Arize AI, a machine learning operations platform startup, today announced that it has raised $38 million in a Series B round led by TCV with participation from Battery Ventures and Foundation Capital. Bringing Arize’s total capital to $62 million, CEO Jason Lopatecki says the new money will be used to scale R&D and double the company’s headcount from 50 over the next year.
Machine learning operations, or MLOps, is about deploying and maintaining machine learning models in production. Like DevOps, MLOps aims to increase automation while improving the quality of production models—but not at the expense of business and regulatory requirements. Given the interest in machine learning and AI more broadly in the enterprise, it’s no surprise that MLOps is expected to become a large market with IDC placing the amount is about $700 million by 2025.
Arize was founded in 2019 by Lopatecki and Aparna Dhinakaran after Lopatecki sold a previous startup — TubeMogul — to Adobe for about $550 million. Lopatecki and Dinakaran first met at TubeMogul, in fact, where Dinakaran was a data scientist before joining Uber to work on machine learning infrastructure.
“After watching team after team – year after year – fail to understand what was wrong with the models delivered to production and struggle to understand what the models were doing once they were deployed, we came to the conclusion that something was fundamentally missing Lopatecki told TechCrunch in an email interview. “If the future is driven by AI, then there needs to be software that helps people understand AI, break down problems and fix them. AI without the ability to monitor machine learning is not sustainable.”
Arize is certainly not the first to tackle this kind of data science challenge. Another MLOps vendor, Tacton, recently raised $100 million to build its experimental machine learning model platform. Other players in the space include Galileo, Modular, Portal and Grid.aithe latter of which secured $40 million in June to launch a gallery of components that add AI capabilities to apps.
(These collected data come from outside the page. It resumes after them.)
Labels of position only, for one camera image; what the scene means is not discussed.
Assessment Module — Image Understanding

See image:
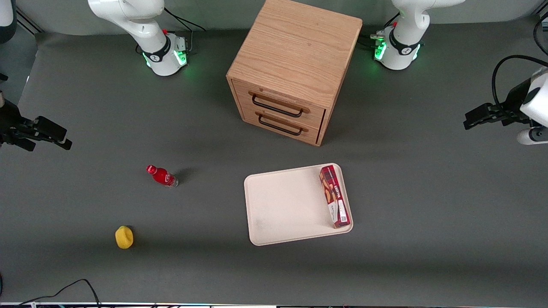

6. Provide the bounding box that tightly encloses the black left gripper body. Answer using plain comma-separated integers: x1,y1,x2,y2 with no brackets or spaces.
497,78,533,127

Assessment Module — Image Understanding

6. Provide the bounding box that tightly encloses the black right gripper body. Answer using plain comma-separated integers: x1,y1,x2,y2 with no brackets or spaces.
0,91,38,147

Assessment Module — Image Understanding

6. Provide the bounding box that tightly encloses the red cookie box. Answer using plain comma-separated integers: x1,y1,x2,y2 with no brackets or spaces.
319,165,351,229

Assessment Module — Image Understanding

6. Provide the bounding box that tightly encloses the cream rectangular tray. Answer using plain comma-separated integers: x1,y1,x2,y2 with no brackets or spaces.
244,163,354,246

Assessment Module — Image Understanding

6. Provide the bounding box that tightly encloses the red soda bottle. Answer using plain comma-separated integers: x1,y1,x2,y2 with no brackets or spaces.
146,165,179,188

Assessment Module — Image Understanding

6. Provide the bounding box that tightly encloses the yellow sponge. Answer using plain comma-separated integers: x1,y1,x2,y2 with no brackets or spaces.
115,225,134,249

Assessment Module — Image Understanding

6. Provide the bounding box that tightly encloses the wooden two-drawer cabinet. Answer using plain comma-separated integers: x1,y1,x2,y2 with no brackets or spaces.
226,0,363,147

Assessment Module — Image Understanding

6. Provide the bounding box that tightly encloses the black arm-mounted cable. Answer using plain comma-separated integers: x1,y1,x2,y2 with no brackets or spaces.
491,54,548,107

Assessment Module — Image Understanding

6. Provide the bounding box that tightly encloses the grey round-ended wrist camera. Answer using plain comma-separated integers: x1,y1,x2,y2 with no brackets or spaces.
516,126,548,145

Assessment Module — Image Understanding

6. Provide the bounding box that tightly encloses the black left arm base cable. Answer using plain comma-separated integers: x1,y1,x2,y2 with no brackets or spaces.
359,12,401,50

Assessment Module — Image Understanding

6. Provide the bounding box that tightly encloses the black arm base cable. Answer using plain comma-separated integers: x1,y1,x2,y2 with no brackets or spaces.
359,12,401,50
163,6,206,54

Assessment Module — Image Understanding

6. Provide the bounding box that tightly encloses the black looping cable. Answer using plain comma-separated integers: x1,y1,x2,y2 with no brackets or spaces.
17,279,101,308

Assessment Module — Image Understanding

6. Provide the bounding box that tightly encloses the black right arm base cable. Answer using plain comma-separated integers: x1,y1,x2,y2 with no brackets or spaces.
163,6,206,54

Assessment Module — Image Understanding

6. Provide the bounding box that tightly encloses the wooden drawer with short handle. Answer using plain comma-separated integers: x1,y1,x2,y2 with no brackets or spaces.
241,107,322,145

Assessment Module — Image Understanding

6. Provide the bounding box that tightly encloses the short black drawer handle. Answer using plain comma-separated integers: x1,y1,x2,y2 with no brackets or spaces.
258,114,303,136

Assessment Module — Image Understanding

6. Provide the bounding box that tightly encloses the wooden drawer with long handle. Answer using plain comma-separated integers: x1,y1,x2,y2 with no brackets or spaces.
230,78,327,130

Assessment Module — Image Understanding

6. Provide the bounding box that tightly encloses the long black drawer handle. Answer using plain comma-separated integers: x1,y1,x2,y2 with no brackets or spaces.
251,95,304,118
But Lopatecki argues that Arize is unique in several ways. The first is the focus on observability: Arize’s embedding product is designed to peer into deep learning models and understand their structure. “Bias Tracking” complements it, a tool that monitors for biases in models (e.g. facial recognition models that recognize black people less often than subjects with lighter skin) — and tries to trace back to the data causing the deviation.
More recently, Arize debuted built-in drift monitoring, which attempts to detect when models become less accurate as a result of outdated training data. For example, drift monitoring can alert an Arize client if a language model answers “Donald Trump” in response to the question “Who is the current president of the United States?”
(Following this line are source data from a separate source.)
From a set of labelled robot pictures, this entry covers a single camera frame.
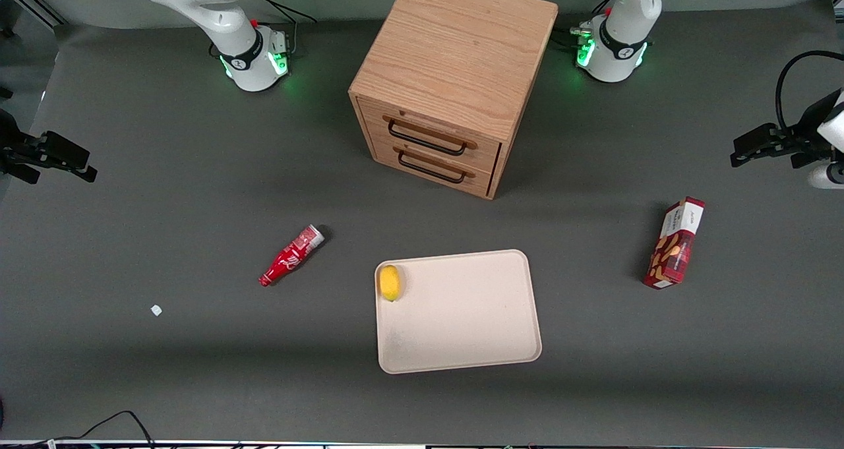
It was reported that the black drawer handle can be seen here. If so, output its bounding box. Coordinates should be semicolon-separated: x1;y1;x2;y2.
397;149;467;185
387;119;469;157

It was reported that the wooden drawer cabinet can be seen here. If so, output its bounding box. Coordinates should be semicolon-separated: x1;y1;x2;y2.
348;0;560;201

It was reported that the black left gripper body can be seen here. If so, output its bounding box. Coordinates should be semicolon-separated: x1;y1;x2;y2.
790;91;844;158

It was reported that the thin black table-edge cable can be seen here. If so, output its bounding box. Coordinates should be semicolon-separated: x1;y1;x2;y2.
0;410;156;448

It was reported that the black looped gripper cable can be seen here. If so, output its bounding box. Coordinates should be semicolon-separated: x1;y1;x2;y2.
774;50;844;132

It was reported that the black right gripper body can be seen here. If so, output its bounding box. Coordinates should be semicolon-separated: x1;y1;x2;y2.
0;109;44;167

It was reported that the wooden drawer front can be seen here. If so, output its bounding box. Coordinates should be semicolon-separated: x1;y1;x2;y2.
371;138;497;197
356;96;503;174

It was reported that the beige plastic tray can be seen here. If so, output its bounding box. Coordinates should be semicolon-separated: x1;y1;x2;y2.
374;249;543;375

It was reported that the red cookie box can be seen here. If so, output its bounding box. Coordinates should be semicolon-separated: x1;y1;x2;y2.
643;196;706;290

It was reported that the yellow lemon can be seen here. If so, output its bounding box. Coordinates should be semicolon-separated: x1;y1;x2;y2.
378;264;403;303

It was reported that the red cola bottle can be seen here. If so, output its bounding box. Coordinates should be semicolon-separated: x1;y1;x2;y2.
258;224;326;288

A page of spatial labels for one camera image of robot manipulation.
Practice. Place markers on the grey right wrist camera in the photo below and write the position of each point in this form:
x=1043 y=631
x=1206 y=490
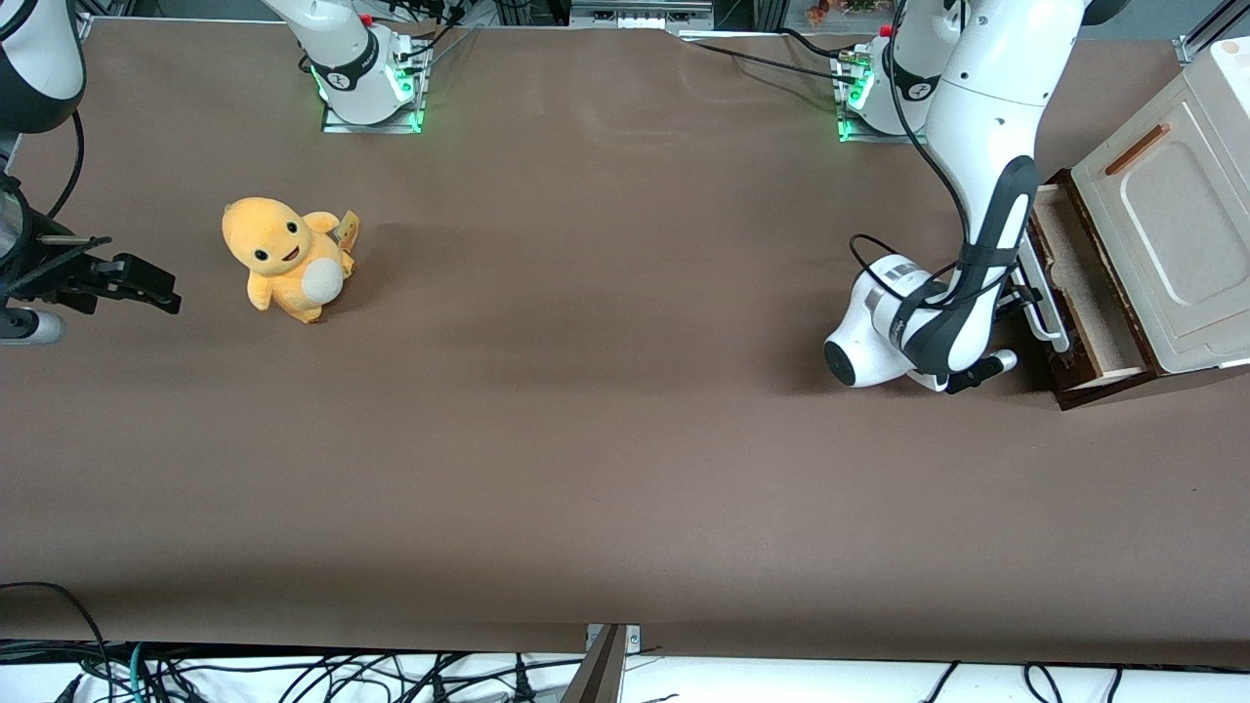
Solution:
x=29 y=327

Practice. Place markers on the brown table cover sheet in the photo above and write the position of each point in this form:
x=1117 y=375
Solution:
x=625 y=391

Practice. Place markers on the beige drawer cabinet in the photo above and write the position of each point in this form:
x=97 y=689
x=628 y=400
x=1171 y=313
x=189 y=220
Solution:
x=1172 y=215

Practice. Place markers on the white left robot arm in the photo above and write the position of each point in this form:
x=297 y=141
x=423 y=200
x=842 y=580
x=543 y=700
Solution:
x=986 y=98

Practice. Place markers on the aluminium frame profile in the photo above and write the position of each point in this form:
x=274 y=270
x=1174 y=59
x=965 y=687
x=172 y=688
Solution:
x=1211 y=34

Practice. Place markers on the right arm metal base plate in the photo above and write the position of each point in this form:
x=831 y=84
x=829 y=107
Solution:
x=337 y=125

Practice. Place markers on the yellow plush hang tag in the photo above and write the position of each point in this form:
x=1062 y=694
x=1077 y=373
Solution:
x=348 y=227

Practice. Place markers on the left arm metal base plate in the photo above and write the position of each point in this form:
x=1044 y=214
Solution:
x=852 y=132

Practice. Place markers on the small orange object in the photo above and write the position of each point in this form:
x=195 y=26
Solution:
x=817 y=12

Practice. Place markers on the grey electronic device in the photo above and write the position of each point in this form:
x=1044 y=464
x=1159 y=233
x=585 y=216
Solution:
x=640 y=12

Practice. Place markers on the yellow plush toy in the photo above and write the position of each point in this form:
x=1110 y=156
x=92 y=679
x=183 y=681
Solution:
x=283 y=259

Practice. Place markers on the dark wood drawer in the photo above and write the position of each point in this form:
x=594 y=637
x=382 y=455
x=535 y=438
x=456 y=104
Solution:
x=1089 y=283

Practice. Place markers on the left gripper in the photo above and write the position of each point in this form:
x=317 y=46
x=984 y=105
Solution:
x=1022 y=294

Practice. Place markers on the grey metal bracket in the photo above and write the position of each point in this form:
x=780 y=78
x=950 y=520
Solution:
x=633 y=637

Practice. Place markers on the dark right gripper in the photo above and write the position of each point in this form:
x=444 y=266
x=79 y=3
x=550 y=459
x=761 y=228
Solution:
x=47 y=276

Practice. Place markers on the dark angled beam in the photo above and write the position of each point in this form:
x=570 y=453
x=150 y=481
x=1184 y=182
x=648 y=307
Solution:
x=596 y=674
“Arize stands out… [because] we are laser-focused on doing one hard thing well: machine learning visibility,” Lopatecki said. “Ultimately, we believe the machine learning infrastructure will look like a software infrastructure with a number of market-leading, best-in-class solutions used by machine learning engineers to build great machine learning.”
Arize’s second distinguishing feature, Lopatecki says, is its expertise in the field. Both he and Dhinakaran come from academia and draw from practitioner roots, he notes—having built machine learning infrastructure and managed model problems in manufacturing.
“Even for teams that are experts and thought leaders, it becomes impossible to keep up with every new model architecture and every new breakthrough,” Lopatecki said. “Just as quickly as teams finish building their latest model, they typically move on to the next model that the business needs. This leaves little time for deep introspection into the billions of decisions these patterns make daily and the impact these patterns have on both business and people… That’s why Arize spent over a year building a pattern monitoring product for in-depth training and designed workflows to troubleshoot where they go wrong.
Some might argue (correctly) that Arize’s competitors also have experts in their ranks as well as surveillance and monitoring solutions in their product suites. But judging by Arize’s impressive list of clients, the startup is making a pretty damn convincing pitch. Uber, Spotify, eBay, Etsy, Instacart, P&G, TransUnion, Nextdoor, Stitch Fix and Chick-fil-A are among Arize’s paying customers, and the company’s free tier — which launched earlier this year — has more than 1,000 users.
Mom, however, is the word for annual recurring revenue. Lopatecki was adamant that the Series B capital would give the company “wide runway,” macro environment be damned.
“In healthcare, there are teams using Arize to ensure cancer detection models using imaging are consistent in production across a wide range of cancers. Additionally, there are teams using Arize to ensure that the models used in standard of care decisions and insurance experiences are consistent across racial groups,” Lopatecki added. “As models become more complex, we’re seeing even the largest and most sophisticated machine learning teams realize that they’d rather invest their time and energy into building better models than building a tool to machine learning monitoring… Arize helps practitioners improve ROI from models and quantify results for business leaders [and provides] the market-leading AI investment risk monitoring software.”